Renegade Women in Film and TV

              When we think of power brokers—the people who produce and direct movies or write the scripts, the names that come to mind are mostly males. Film critic Elizabeth Weitzman sets about changing all that in her new book, Renegade Women in Film & TV (Clarkson Potter 2019; $16.99). Told in short biographies, some highlighted with interviews, this wonderfully illustrated book is a gem to read as it highlights women in films who have broken the glass ceiling.

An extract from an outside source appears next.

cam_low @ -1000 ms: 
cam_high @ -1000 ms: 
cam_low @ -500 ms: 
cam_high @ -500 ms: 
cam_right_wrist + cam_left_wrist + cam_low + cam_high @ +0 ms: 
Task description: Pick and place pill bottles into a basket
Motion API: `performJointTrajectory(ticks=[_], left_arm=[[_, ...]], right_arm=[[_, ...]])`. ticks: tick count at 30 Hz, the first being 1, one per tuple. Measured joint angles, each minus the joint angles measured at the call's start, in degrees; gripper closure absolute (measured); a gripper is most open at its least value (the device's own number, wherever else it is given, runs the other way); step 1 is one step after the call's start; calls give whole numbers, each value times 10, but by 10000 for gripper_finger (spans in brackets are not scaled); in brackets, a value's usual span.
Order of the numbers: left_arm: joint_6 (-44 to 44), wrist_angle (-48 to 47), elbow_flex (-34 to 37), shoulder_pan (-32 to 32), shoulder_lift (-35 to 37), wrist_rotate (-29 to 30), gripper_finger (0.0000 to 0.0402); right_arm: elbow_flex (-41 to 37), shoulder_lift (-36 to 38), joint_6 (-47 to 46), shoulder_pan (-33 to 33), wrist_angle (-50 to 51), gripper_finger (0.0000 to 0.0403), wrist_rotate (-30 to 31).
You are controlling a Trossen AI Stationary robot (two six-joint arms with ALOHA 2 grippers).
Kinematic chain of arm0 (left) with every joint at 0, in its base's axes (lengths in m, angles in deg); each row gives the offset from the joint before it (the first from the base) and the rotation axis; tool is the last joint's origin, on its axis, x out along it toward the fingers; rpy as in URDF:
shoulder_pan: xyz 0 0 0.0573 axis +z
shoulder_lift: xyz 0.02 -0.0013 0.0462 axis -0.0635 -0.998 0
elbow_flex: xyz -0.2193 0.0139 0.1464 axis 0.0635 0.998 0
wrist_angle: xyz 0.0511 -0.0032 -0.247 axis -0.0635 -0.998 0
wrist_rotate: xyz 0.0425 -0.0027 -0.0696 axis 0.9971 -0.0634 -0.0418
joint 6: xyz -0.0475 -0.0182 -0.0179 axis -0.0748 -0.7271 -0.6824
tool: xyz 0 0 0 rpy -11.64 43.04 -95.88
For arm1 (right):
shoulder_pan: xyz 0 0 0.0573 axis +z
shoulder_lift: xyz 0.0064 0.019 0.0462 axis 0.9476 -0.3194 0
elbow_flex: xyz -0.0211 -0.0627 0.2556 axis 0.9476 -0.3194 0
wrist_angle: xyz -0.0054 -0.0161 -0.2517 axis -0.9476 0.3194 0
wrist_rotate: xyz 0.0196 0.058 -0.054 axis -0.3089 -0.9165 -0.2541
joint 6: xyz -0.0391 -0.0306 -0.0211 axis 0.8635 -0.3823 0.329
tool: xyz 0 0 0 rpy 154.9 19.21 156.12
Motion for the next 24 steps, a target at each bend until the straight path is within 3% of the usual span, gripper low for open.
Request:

              “There has been a lot of talk in recent years about how underrepresented women have always been in Hollywood, says Weitzman, who was named one of New York’s Top Film Critics by the Hollywood Reporter and who earned a master’s degree in cinema studies. “And although that’s true, it only tells half the story. The reality is that women have been essential innovators in entertainment from the very beginning. But they’ve been written out of history so consistently that few people were even aware of their enormous accomplishments.”

              As just one of many examples, Weitzman writes about first female filmmaker Alice Guy-Blaché who film historians believe is also the first person to make a narrative film–her 1896 short The Cabbage Fairy.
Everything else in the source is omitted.